(YOUR ASSIGNMENT)
Your task is to transcribe all of the records exactly and leave out the pictures.

====== LISTED RECORDS

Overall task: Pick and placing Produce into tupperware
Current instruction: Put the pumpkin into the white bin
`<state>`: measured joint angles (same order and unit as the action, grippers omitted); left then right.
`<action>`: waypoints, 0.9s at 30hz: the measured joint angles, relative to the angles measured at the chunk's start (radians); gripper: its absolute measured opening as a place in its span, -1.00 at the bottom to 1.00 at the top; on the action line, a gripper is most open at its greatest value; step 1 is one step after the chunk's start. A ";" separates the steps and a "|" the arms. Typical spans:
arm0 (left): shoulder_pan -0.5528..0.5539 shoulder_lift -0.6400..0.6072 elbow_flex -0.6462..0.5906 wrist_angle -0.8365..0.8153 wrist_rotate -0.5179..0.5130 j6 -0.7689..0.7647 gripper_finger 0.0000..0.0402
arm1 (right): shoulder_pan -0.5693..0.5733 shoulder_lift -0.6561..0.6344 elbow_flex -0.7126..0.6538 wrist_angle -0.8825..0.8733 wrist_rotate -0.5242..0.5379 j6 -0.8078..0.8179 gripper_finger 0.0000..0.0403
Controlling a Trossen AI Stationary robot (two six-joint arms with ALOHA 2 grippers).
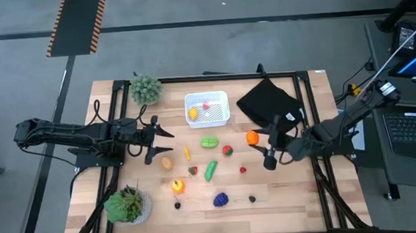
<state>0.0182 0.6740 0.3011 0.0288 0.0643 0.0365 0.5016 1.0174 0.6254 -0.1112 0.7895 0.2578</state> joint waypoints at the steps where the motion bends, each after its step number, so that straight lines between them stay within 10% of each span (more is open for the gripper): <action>1: 0.000 0.000 0.000 0.000 0.000 0.000 0.15 | -0.014 -0.014 -0.037 0.070 -0.021 -0.041 0.17; 9: 0.000 0.000 0.000 0.001 0.000 0.000 0.15 | -0.138 -0.110 -0.248 0.489 -0.211 -0.293 0.17; 27: 0.040 0.000 0.000 0.042 0.000 0.052 0.15 | -0.459 -0.148 -0.368 0.673 -0.516 -0.323 0.17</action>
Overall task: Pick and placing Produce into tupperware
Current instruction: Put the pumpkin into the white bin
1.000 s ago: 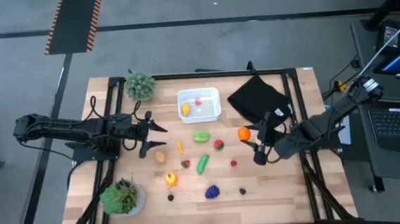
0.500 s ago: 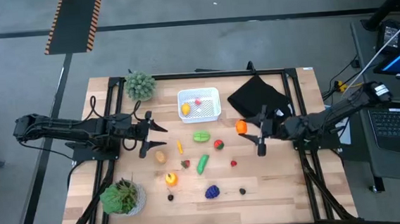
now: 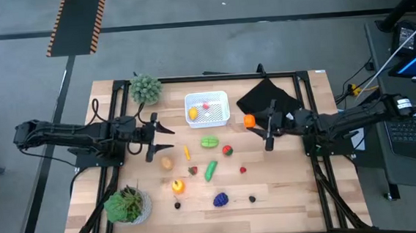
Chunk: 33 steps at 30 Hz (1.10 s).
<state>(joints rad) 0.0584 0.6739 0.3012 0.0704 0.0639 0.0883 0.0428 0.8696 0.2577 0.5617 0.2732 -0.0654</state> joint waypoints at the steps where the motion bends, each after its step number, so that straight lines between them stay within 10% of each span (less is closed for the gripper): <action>1: 0.009 0.000 0.000 0.000 0.000 0.000 0.15 | -0.017 0.001 0.000 0.000 -0.014 0.000 0.17; 33: 0.074 0.000 0.000 -0.001 0.000 -0.006 0.15 | -0.373 0.563 0.369 0.129 -0.320 -0.046 0.17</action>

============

(OUTPUT OF THE EXERCISE)
Overall task: Pick and placing Produce into tupperware
Current instruction: Put the pumpkin into the white bin
`<state>`: measured joint angles (same order and unit as the action, grippers omitted); left then right.
`<action>`: waypoints, 0.9s at 30hz: the measured joint angles, relative to the angles measured at the chunk's start (radians); gripper: its absolute measured opening as a place in its span, -1.00 at the bottom to 1.00 at the top; on the action line, a gripper is most open at its greatest value; step 1 is one step after the chunk's start. A ";" separates the steps and a "|" the arms. Typical spans:
arm0 (left): shoulder_pan -0.5528..0.5539 shoulder_lift -0.6400..0.6072 elbow_flex -0.6462..0.5906 wrist_angle -0.8365..0.8153 wrist_rotate -0.5179..0.5130 j6 -0.7689..0.7647 gripper_finger 0.0000..0.0402
arm1 (right): shoulder_pan -0.5693..0.5733 shoulder_lift -0.6561..0.6344 elbow_flex -0.7126..0.6538 wrist_angle -0.8825..0.8733 wrist_rotate -0.5242..0.5379 j6 -0.8078..0.8179 gripper_finger 0.0000..0.0403
Controlling a Trossen AI Stationary robot (two six-joint arms with ALOHA 2 grippers).
<state>0.0182 0.6740 0.3011 0.0288 0.0643 0.0365 0.5016 1.0174 0.6254 -0.1112 0.7895 0.2578</state> joint waypoints at the steps where the motion bends, each after its step number, so that straight lines between them stay within 10% of each span (more is open for the gripper): <action>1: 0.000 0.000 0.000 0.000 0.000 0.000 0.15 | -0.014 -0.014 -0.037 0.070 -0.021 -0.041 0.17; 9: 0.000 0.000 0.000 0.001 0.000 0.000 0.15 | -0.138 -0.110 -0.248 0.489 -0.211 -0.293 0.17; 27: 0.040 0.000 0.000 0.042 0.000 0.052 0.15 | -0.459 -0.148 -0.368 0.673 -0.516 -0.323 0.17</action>
Overall task: Pick and placing Produce into tupperware
Current instruction: Put the pumpkin into the white bin
1.000 s ago: 
0.500 s ago: 
now: 
Chunk: 33 steps at 30 Hz (1.10 s).
<state>(joints rad) 0.0584 0.6739 0.3012 0.0704 0.0639 0.0883 0.0428 0.8696 0.2577 0.5617 0.2732 -0.0654</state> joint waypoints at the steps where the motion bends, each after its step number, so that straight lines between them stay within 10% of each span (less is closed for the gripper): <action>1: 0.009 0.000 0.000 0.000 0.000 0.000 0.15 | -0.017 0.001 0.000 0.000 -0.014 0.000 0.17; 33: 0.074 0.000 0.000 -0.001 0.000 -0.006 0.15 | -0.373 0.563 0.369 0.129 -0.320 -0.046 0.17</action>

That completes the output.